- **Goal of the exercise**
Tally the lines of the data below that contain the string "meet". Give the tally and nothing else.
★ ★ ★ ★ ★ ★ ★
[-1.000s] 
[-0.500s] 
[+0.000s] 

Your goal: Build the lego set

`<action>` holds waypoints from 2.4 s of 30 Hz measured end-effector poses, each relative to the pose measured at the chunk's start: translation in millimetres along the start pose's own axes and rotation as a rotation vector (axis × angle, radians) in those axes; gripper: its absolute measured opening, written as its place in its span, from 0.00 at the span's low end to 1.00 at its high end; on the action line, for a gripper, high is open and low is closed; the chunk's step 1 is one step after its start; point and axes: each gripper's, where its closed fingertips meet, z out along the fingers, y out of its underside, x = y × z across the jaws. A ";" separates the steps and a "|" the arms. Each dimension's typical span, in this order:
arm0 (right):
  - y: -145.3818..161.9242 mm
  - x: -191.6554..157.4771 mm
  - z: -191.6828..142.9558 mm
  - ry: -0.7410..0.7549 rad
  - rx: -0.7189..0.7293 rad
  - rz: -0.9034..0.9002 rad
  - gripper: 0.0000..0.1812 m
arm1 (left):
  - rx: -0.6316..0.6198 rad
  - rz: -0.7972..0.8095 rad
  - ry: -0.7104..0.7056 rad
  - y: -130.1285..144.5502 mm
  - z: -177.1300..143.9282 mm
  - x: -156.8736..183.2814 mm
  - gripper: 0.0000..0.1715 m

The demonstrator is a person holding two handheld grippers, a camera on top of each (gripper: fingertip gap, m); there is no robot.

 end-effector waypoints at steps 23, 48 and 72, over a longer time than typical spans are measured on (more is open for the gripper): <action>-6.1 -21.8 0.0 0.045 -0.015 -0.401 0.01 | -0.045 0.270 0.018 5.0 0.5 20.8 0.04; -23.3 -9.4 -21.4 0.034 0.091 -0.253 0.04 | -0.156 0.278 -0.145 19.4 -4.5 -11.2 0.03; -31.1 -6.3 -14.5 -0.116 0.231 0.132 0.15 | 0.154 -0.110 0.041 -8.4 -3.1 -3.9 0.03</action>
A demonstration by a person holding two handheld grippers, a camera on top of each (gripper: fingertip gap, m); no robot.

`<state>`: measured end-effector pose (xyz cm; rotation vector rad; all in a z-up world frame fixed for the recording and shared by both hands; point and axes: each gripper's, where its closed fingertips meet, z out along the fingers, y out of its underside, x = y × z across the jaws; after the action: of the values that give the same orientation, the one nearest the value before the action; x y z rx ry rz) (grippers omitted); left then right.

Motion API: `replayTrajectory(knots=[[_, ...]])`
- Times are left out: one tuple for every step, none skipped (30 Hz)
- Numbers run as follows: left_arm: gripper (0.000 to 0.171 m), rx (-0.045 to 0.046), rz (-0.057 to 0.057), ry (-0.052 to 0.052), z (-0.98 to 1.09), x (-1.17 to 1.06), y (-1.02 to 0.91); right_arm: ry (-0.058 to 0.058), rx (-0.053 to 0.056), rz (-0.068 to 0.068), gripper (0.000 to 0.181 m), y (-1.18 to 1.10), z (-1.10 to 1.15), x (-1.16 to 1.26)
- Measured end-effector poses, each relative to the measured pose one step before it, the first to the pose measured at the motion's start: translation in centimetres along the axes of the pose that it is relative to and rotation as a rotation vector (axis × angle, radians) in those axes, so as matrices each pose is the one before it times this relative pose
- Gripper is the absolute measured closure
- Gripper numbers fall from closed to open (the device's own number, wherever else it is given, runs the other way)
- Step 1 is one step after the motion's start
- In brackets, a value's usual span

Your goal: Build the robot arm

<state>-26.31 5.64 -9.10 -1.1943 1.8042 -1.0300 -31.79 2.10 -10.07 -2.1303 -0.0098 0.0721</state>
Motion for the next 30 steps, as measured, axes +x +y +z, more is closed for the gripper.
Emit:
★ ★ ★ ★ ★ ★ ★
- **Answer box**
2